* Instructions to follow
Please write out the entire listing below exactly, excluding its pictures.

_____

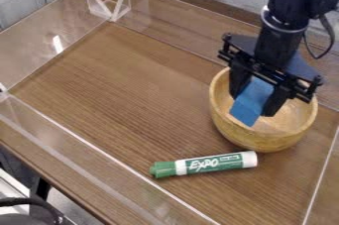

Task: Put the blue block in the brown bowl

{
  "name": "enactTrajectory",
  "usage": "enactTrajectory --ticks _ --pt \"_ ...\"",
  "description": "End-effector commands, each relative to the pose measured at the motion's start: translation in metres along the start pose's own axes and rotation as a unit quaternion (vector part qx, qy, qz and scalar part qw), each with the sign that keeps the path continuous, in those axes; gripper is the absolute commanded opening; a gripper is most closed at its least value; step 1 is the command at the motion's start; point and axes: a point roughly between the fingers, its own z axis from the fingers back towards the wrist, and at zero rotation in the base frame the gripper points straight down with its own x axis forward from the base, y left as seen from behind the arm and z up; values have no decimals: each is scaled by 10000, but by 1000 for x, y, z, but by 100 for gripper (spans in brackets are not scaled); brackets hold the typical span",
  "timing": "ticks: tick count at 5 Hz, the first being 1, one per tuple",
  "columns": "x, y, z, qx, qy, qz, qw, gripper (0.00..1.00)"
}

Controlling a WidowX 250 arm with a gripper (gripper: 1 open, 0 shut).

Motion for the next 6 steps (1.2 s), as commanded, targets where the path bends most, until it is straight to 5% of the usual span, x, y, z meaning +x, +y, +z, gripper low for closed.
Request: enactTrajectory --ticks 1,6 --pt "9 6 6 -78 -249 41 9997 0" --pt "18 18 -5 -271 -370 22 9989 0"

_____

* Task answer
Task: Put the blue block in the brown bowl

{
  "name": "enactTrajectory",
  "usage": "enactTrajectory --ticks _ --pt \"_ ...\"",
  "description": "End-effector commands, each relative to the pose measured at the motion's start: translation in metres along the start pose's own axes and rotation as a unit quaternion (vector part qx, qy, qz and scalar part qw), each with the sign that keeps the path continuous, in those axes; gripper is the absolute commanded opening; a gripper is most closed at its least value; step 1 is the command at the motion's start; point and axes: a point roughly between the fingers, its own z axis from the fingers back towards the wrist, and at zero rotation in the base frame the gripper points straight down with its own x axis forward from the base, y left as seen from behind the arm and z up; values have no decimals: each is scaled by 10000, but by 1000 for x, y, z, but by 100 for gripper (spans in brackets are not scaled); brackets hold the typical span",
  "timing": "ticks: tick count at 5 Hz, the first being 1, one per tuple",
  "columns": "x, y, z, qx, qy, qz, qw, gripper (0.00..1.00)"
}

Controlling a WidowX 250 arm with a gripper (gripper: 1 open, 0 shut).

Motion for the next 6 steps (1.2 s), as commanded, targets where the path bends most, until it is straight to 5% of the usual span, x, y, z meaning +x, +y, +z, gripper low for closed.
Request: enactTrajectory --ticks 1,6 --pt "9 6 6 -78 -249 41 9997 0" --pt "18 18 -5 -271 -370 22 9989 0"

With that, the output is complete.